→ Given material:
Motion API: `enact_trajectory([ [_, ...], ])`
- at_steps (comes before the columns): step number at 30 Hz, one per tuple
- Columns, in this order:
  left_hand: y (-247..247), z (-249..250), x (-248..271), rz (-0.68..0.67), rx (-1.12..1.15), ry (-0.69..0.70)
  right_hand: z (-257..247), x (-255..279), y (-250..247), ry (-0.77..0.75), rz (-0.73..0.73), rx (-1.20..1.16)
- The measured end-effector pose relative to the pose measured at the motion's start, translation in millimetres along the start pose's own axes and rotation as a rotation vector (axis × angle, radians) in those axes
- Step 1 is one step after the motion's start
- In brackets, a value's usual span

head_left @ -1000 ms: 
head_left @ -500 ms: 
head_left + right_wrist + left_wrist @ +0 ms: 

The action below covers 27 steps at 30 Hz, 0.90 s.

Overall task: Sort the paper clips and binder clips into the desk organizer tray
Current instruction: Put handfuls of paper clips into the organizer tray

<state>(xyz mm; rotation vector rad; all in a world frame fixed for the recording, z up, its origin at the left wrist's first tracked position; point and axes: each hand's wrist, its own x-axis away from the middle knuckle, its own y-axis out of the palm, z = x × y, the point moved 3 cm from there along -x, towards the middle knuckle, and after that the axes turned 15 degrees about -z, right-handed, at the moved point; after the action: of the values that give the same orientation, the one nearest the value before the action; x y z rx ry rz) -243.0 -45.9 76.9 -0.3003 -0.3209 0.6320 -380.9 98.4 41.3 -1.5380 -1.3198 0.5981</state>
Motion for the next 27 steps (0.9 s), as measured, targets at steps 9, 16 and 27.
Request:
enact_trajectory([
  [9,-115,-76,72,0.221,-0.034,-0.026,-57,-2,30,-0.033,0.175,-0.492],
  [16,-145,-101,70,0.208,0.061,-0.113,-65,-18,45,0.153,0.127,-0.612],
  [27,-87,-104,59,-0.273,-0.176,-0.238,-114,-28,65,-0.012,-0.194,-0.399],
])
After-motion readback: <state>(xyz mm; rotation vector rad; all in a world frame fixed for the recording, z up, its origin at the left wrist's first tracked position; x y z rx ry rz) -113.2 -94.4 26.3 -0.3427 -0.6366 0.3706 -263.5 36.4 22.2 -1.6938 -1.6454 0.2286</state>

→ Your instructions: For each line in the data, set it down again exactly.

→ Exercise output:
Motion API: `enact_trajectory([ [_, ...], ])`
- at_steps (comes before the columns): step number at 30 Hz, one per tuple
- Columns, in this order:
  left_hand: y (-247..247), z (-249..250), x (-248..271), rz (-0.68..0.67), rx (-1.12..1.15), ry (-0.69..0.70)
  right_hand: z (-257..247), x (-255..279), y (-250..247), ry (-0.77..0.75), rz (-0.73..0.73), rx (-1.20..1.16)
- The measured end-effector pose relative to the pose measured at the motion's start, translation in millimetres along the start pose's own axes and rotation as a rotation vector (axis × angle, radians) in those axes
- Step 1 is one step after the motion's start
- In brackets, a value's usual span

head_left @ -1000 ms: 
head_left @ -500 ms: 
head_left + right_wrist + left_wrist @ +0 ms: 

The action below covers 27 steps at 30 Hz, 0.90 s.

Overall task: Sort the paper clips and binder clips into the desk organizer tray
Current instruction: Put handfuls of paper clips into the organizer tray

<state>(xyz mm; rotation vector rad; all in a world frame fixed for the recording, z up, its origin at the left wrist's first tracked position; point and axes: each hand's wrist, its own x-axis away from the middle knuckle, its own y-axis out of the palm, z = x × y, the point moved 3 cm from there along -x, towards the middle knuckle, and after that the axes turned 15 degrees about -z, right-handed, at the moved point; after the action: of the values that give the same orientation, the one nearest the value before the action; x y z rx ry rz) -243.0 -45.9 76.9 -0.3003 -0.3209 0.6320 -380.9 98.4 41.3 -1.5380 -1.3198 0.5981</state>
Motion for the next 27 steps (0.9 s), as measured, targets at steps 9, 16 and 27.
Request:
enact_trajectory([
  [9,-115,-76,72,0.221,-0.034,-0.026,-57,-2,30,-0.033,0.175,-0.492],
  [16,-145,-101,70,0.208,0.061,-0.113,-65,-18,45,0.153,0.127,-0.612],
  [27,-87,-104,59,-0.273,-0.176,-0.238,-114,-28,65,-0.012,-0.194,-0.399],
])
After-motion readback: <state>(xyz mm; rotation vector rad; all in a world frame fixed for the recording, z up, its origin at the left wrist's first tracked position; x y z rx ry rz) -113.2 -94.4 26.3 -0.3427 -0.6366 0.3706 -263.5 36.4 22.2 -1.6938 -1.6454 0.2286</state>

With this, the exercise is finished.